The passport issued to Alfred Traum before his departure from Vienna on a Kindertransport. (U.S. Holocaust Memorial Museum) (N/A/US Holocaust Memorial Museum)

Freddie Traum reached out the rail car’s window and held his mother’s hand as his train left the station in Vienna.

When he let go, she trotted along side the car for a moment as it picked up speed. When she finally stopped, he remembers seeing her small figure receding at the end of the platform.

He was 10 years old. His mother’s name was Gita. He never saw her again.

Alfred “Freddie” Traum, now 89, a retired telecommunications engineer from Silver Spring, Md., was on a “Kindertransport,” an operation that began 80 years ago, on Dec. 2, 1938. Its goal was to spirit unaccompanied children, most of them Jewish, to England and other countries mainly from Germany, Austria and Czechoslovakia.

For the most part, it occurred during a narrow, nine-month window, when 10,000 children were hurried to safety by rail, boat and air from Nazi-controlled areas of Europe until World War II broke out in September 1939.

Most of their parents were killed during the Holocaust, and, often, the children never learned what happened to them.

Traum learned the details of his family’s fate only about 10 years ago, he said in an interview in November.

Researching at the United States Holocaust Memorial Museum in Washington, he found their names on a list of Jews deported from Vienna to Minsk, now in Belarus, where they were probably shot and dumped into a large burial pit.

But on June 20, 1939, when Traum and his sister, Ruth, 13, boarded the train in Vienna’s Westbahnhof, all that was in the future.

Traum had stashed his new watch, a birthday gift, in a pants pocket and had a rucksack stuffed with clothes and chocolates. Ruth also had a rucksack.
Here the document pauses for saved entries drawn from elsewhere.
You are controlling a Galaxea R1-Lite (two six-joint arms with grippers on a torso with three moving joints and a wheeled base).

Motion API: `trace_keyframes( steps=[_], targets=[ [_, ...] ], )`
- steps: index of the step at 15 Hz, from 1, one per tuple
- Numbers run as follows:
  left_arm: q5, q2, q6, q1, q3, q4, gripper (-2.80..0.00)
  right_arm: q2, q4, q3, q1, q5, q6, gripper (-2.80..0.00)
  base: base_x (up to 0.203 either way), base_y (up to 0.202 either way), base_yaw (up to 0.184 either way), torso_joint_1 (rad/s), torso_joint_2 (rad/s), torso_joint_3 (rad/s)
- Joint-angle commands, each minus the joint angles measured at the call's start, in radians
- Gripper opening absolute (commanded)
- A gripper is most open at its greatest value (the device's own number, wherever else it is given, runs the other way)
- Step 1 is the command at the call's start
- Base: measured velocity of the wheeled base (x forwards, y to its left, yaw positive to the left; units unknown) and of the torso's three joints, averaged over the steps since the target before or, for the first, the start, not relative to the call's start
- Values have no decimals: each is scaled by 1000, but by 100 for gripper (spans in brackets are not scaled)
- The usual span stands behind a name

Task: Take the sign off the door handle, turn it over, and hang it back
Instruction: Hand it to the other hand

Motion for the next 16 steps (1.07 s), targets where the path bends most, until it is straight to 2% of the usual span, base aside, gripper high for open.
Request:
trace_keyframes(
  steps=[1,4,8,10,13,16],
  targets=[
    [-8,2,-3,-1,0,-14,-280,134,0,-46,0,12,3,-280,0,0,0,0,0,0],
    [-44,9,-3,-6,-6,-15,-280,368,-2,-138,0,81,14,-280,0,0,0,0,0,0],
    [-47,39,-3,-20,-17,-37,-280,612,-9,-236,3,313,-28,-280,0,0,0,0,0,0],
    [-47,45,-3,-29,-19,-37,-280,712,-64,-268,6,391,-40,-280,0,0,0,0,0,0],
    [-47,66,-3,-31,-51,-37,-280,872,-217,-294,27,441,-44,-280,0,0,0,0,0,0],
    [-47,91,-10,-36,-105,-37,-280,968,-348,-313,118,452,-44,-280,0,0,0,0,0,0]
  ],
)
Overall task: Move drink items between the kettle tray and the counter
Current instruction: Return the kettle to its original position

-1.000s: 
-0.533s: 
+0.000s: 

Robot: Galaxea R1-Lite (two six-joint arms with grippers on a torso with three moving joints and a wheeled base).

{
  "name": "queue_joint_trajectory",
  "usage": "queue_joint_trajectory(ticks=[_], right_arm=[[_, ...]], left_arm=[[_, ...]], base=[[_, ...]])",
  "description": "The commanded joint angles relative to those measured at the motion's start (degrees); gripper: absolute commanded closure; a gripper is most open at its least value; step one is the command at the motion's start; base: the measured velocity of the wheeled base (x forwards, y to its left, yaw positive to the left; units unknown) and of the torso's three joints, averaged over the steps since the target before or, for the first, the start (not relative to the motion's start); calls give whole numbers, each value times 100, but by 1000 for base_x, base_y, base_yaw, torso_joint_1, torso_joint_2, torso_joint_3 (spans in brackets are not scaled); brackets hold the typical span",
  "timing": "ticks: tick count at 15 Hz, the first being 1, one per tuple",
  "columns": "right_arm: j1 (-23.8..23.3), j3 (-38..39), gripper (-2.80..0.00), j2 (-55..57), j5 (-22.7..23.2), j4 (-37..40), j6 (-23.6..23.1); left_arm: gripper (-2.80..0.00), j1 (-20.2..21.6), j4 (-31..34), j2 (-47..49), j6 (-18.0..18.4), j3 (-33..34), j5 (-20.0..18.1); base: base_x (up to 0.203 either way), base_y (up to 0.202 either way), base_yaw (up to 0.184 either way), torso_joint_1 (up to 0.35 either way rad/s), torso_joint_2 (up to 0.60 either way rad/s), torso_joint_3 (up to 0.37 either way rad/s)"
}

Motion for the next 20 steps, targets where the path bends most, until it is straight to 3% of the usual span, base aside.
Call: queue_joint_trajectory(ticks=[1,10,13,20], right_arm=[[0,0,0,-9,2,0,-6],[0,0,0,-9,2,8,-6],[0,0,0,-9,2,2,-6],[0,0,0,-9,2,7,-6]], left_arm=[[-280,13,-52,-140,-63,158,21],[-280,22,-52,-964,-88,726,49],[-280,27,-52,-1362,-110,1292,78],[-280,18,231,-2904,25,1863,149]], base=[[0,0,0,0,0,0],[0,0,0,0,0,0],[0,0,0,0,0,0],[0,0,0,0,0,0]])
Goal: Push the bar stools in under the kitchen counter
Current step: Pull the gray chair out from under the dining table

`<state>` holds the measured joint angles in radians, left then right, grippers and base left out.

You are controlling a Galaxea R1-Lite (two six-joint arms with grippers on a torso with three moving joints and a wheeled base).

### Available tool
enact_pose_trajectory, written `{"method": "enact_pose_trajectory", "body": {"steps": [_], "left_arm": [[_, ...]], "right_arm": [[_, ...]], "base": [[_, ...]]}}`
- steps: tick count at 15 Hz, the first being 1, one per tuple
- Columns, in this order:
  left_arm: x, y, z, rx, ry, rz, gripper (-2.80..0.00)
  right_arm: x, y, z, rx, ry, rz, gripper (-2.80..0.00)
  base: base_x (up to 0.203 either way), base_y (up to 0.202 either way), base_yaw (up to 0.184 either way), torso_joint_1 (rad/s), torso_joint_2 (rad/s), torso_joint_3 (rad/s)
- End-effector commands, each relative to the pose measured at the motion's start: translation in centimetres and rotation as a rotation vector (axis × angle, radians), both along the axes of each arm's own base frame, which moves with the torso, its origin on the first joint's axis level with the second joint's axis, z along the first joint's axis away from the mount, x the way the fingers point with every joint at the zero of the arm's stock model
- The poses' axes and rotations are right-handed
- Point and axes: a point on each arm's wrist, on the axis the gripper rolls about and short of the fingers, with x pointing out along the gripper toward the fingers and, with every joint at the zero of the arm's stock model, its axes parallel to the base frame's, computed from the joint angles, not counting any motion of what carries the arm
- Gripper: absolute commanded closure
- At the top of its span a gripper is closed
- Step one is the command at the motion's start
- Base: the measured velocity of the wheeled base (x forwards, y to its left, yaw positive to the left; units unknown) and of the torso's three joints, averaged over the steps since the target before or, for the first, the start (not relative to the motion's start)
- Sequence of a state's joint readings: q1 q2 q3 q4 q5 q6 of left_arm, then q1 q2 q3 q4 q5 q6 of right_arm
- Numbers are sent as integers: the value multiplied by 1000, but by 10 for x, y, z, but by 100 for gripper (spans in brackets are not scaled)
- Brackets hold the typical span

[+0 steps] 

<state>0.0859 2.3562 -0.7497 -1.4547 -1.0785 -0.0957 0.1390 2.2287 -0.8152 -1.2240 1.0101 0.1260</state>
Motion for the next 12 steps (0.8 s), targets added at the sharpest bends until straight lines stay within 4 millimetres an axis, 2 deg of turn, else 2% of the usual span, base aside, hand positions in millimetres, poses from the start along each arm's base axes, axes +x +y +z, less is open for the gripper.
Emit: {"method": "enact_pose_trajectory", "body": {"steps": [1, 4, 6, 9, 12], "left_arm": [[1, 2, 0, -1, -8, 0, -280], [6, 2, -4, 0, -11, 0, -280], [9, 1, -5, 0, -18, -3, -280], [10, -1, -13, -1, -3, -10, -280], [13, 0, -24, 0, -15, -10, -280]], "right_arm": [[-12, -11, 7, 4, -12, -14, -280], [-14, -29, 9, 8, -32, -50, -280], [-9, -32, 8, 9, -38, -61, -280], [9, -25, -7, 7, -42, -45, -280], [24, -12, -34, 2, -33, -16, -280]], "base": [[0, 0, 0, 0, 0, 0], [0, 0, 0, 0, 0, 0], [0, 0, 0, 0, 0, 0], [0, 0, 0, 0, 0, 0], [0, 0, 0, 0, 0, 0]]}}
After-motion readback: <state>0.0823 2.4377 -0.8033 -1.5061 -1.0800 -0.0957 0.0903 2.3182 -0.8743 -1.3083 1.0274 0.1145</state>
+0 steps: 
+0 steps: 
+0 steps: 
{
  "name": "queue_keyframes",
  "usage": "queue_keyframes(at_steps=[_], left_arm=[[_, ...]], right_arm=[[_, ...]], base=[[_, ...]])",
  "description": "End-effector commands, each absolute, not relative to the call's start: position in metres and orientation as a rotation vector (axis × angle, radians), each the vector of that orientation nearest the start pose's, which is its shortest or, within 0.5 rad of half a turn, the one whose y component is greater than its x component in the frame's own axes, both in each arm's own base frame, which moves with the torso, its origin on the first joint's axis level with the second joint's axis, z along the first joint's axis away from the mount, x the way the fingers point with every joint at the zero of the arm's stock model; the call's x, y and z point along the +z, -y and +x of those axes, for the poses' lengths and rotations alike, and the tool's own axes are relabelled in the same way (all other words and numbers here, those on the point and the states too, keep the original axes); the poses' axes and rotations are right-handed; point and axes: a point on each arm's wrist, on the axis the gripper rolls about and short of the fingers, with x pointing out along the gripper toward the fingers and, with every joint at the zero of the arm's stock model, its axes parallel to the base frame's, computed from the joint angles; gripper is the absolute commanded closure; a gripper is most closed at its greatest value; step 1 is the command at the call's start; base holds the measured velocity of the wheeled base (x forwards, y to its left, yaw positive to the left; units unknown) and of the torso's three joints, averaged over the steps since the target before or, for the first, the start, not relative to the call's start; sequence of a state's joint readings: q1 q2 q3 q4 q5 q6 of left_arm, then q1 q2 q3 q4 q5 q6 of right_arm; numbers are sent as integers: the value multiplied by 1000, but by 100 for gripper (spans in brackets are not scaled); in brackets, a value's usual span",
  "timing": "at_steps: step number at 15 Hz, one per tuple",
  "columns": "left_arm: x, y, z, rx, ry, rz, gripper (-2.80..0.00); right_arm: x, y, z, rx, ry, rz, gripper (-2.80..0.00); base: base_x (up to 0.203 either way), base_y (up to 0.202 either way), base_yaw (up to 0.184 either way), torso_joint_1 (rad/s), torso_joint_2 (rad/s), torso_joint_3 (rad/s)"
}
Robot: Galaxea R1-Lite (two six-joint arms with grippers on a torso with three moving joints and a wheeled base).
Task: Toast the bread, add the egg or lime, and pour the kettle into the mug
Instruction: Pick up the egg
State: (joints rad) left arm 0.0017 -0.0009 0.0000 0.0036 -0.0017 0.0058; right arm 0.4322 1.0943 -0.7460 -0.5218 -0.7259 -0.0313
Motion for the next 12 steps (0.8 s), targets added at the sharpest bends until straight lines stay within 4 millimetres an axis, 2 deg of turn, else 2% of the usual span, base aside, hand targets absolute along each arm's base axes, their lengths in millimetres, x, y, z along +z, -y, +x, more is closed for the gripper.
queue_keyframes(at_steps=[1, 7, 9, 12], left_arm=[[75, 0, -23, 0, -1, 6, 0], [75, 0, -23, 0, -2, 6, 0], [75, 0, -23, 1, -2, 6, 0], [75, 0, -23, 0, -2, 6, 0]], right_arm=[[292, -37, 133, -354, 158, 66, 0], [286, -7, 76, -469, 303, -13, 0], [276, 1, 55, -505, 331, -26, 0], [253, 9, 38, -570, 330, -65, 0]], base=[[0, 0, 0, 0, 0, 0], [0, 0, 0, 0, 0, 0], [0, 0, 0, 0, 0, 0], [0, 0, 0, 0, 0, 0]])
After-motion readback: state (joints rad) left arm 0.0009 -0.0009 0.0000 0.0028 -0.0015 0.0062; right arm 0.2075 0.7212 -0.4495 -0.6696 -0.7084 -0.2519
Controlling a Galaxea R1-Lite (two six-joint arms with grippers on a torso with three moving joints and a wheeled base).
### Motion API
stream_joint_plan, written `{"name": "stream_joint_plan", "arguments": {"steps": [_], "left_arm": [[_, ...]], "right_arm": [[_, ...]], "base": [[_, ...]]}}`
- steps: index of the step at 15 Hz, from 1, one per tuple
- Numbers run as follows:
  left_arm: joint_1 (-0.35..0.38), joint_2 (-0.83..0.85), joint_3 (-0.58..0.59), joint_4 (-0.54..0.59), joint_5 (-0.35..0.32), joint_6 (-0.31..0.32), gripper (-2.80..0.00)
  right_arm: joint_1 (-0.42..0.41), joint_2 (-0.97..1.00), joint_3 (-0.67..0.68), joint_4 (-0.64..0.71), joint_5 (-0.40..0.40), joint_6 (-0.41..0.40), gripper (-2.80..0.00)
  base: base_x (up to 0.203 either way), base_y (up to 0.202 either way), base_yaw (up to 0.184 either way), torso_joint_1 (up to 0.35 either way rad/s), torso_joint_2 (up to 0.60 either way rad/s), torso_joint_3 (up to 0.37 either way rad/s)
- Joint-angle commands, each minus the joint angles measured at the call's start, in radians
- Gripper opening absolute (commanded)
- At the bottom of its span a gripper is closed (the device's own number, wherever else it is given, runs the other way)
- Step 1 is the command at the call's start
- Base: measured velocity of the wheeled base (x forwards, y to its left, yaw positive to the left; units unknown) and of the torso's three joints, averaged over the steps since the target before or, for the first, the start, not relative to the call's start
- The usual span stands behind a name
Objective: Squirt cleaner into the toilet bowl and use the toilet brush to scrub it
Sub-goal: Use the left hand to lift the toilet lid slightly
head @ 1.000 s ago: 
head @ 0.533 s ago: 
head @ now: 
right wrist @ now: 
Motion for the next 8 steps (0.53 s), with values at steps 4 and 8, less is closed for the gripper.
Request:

Neither knew their father, Eliyahu, a disabled World War I veteran, had hidden in her pack the family’s small silver Kiddush cup, which he used to say the blessing as the Sabbath began.

“He didn’t tell us, didn’t tell her,” he said. “That would have scared her if she knew that she was carrying some contraband. We weren’t allowed to take any money or jewelry out.”

Some did escape with things like a tennis racket and musical instruments. In one child’s suitcase, authorities found dirt the youngster had brought from home.

Even as a 10-year-old, Traum was aware that life for Jews in Austria had become perilous. He had been chased and harassed by other children. He had been kicked out of school because he was Jewish and had to go to a Jewish school.

He had seen his mother humiliated and seen the ruins of his burned-out synagogue after the notorious anti-Jewish “Kristallnacht” riots that swept Germany and Austria in November 1938.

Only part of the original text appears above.